Ce maître sans école, mais non sans disciples, explorait comme nul autre l’histoire de l’odorat, le désir du rivage et les paysages sonores de la France du XIXe siècle. Le pli est pris : Hervé Mazurel est désormais historien du corps, des sensibilités et des imaginaires. Il prend même désormais en charge l’héritage de l’histoire des émotions, comme en témoigne un livre à paraître qu’il dirige avec le maître discret et vénéré de toute une génération (L’histoire du sensible, Alain Corbin et Hervé Mazurel, PUF/La Vie des idées).

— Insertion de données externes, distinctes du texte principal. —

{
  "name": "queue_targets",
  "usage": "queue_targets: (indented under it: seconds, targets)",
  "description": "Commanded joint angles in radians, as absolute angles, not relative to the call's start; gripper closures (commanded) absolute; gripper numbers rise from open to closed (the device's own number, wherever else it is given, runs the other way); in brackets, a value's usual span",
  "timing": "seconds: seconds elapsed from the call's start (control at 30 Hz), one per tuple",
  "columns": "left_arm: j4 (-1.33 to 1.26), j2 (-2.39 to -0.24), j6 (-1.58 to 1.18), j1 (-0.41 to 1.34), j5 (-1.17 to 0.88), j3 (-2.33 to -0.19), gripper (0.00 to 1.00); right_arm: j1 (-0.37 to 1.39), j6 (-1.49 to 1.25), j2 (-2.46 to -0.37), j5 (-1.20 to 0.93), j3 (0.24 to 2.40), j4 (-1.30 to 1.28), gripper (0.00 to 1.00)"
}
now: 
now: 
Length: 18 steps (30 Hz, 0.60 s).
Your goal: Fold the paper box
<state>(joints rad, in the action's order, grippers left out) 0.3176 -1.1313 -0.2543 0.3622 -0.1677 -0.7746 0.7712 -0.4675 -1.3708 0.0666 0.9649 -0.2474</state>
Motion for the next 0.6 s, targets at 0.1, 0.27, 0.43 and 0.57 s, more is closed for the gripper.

Hervé Mazurel est un ethnologue des expériences combattantes « saisies au ras du sol et à fleur de peau » ; un scrutateur des métamorphoses et des profondeurs de la vie affective, comme en témoigne L’Inconscient ou l’oubli de l’histoire (La Découverte, à paraître en 2021) ; un archéologue des trajectoires aberrantes de l’histoire, comme celle de Kaspar Hauser, cet enfant sauvage qui déboula en 1828 sur une place de Nuremberg après une longue séquestration au cours de laquelle il fut coupé de toute socialisation, un être littéralement extraordinaire « qui regardait les institutions humaines avec les yeux d’un enfant, comme autant de choses étranges, opaques et arbitraires, sinon absurdes ». Chacun de ses ouvrages est une méditation sur nos émotions, une partition, une invitation au voyage. Car, à la manière d’un anthropologue de lointaines sociétés, Hervé Mazurel voit le passé « comme un pays étranger ».